God… how on Earth am I going to find them? I asked myself. God answered in the form of a panicked and extremely loud whisper from behind a house to the right of the apartment complex. I looked over in that direction – it was Jay, waving his arms and signaling me to make my way over to him. I covered the distance with the wind at my back, thankful that I had found one of my own.

“Have you seen John?” he asked as I arrived and dropped the bag in front of him. We both ducked down behind a shrub at the side of the house behind which we hid.

”No, you?” I replied, catching my breath from the sprint.

“No… Holy Shit, man! Those guys had a GUN! They were shooting at us!” He said, dropping the bolt cutters into the bag.

“Yeah… Oh, MAN, John… ” I said, expelling gigantic clouds of fog from my mouth as I huffed. “I hope he didn’t get shot!”

Jay shook his head and began to panic. “Man, what the HELL are we going to do?!? He probably got picked up… He’s probably dead… oh SHIT man!”

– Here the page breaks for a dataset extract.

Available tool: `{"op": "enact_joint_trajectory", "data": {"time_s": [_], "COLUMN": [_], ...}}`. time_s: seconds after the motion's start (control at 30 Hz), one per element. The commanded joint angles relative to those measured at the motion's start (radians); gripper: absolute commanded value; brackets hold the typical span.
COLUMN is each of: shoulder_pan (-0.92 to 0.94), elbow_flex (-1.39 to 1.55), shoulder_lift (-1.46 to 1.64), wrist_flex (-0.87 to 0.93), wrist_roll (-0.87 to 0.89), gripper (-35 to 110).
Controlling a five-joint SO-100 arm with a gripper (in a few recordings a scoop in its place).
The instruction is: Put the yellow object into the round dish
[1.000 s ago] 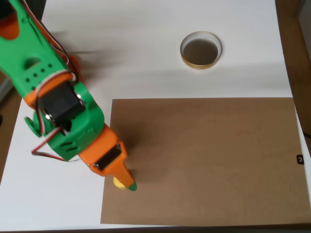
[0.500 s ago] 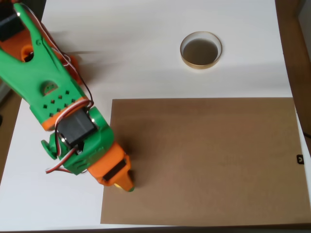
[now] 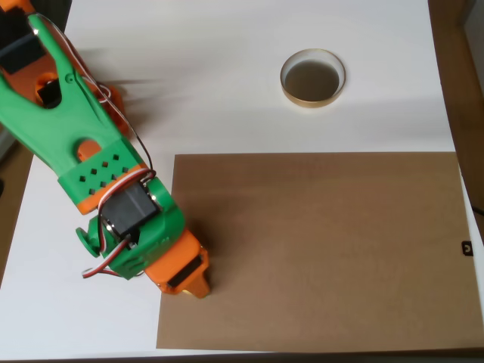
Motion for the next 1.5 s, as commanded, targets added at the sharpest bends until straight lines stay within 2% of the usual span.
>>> {"op": "enact_joint_trajectory", "data": {"time_s": [0.0, 0.3, 0.57, 0.9, 1.47], "shoulder_pan": [0.012, 0.012, -0.044, -0.351, -0.845], "elbow_flex": [-0.048, -0.060, 0.011, 0.127, 0.239], "shoulder_lift": [0.018, 0.035, 0.314, 0.653, 0.647], "wrist_flex": [-0.009, -0.012, 0.048, 0.158, 0.212], "wrist_roll": [-0.008, 0.000, 0.003, -0.032, -0.164], "gripper": [17, 0, 0, 0, 0]}}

“Just calm down!” I commanded. “He’s probably behind your house waiting for us. We gotta get back there.”

”Yeah… Yeah, you’re right. Let’s get back there,” he agreed.

We began to run back to Jay’s house, this time sans Marine cadence. All thoughts of jovial camaraderie turned to concern for our missing friend as we approached Jay’s shed without a single trace of John anywhere to be found.

The word ‘shit’ was said many, many times during the ensuing search for the third member of our trio. During the following two hours, Jay stuck by my side as we looked all around his house, my house, the filling stations which littered the main highway, the apartment complex, the scene of the crime. There was nowhere we didn’t look, and absolutely every single place we searched turned up no sign of John whatsoever.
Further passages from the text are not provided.